In the days after the election many of the more conservative evangelicals were lamenting (I honestly want to use another word) that main stream society doesn’t take them “seriously.” Paste this web address in your browser and see why I personally can’t take them seriously. http://www.answersingenesis.org/museum/  I got web address from Maureen Dowd’s Thursday column in the Eugene Register Guard. I was going to include the link to the NY Times but you have to pay $2.95 to get the whole column.

Sorry the link doesn't seem to carry through from my rough draft in Word.

Sorry folks you can’t have it both ways. I can’t believe in a God who appears to have nothing better to do than leave false fossil evidence to test my faith. Frankly I can’t accept an adversary (that’s what Satan means by the way) who seems to have the same problem. It reduces both to the level of practical jokers and not very good ones at that.
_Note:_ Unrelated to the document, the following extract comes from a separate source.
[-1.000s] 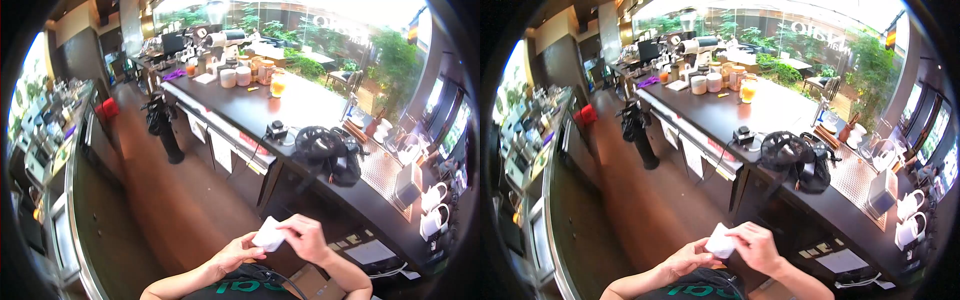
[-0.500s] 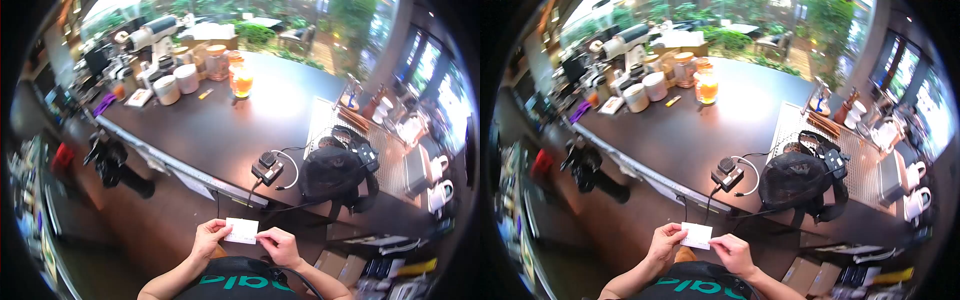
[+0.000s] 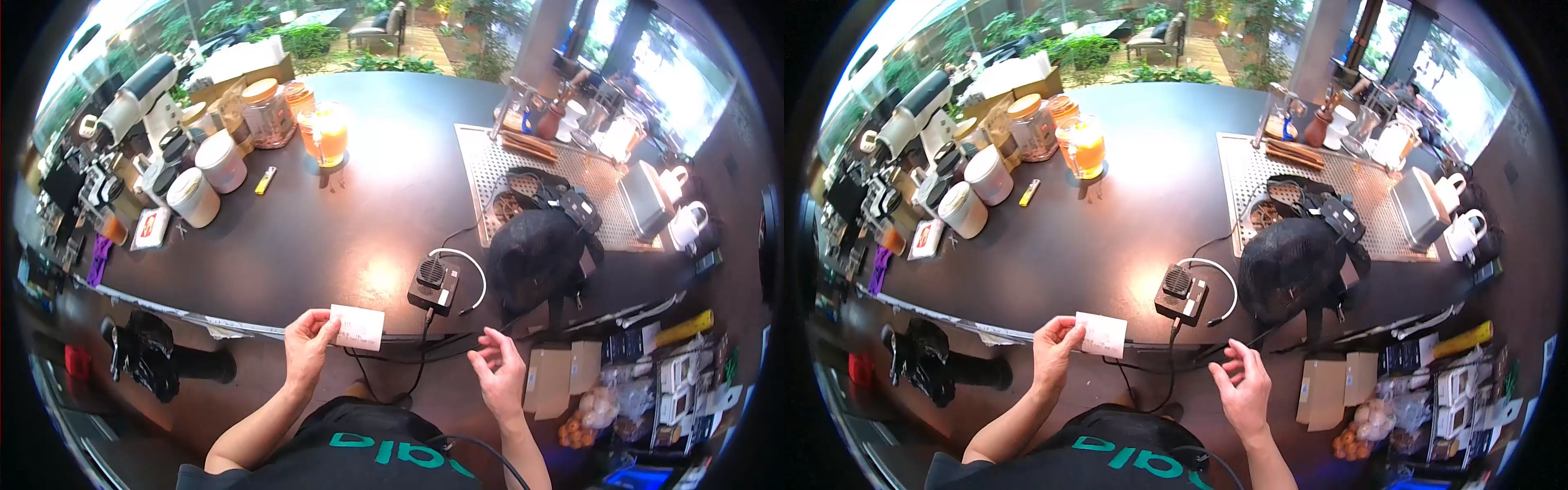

Please, dinosaurs coexisting with humans. A universe that's only a few thousand years old. Hate to rain on your parade folks but it wan't until the second generation stars blew their gaskets that there were enough heavy elements to create planets, plants, animats and (drum roll) us.

I think Darwin did a pretty good job when you consider that he was working from visual observations only. When Darwin went public with the Origin of Species in 1859 it was still six years (1865) before Gregor Mendel presented his paper on the work he'd done with peas. I find it truly ironic that founder of genetics was an Augustinian monk who taught a high school natural science class. He did his work in the monastaries' experimental garden in his spare time and it took nearly thirty years for his original work to become fairly well known.

Personally I find the world a wonderful, fascinating puzzle. How do the pieces fit together? Science answers how. Faith answers why.

I was originally plannning to be a lot crankier, but it doesn't do any good. It raises my blood pressure-not good and only increases the other sides' feelings of persecution. Frankly if that do do gets any deeper the whole country will probably implode.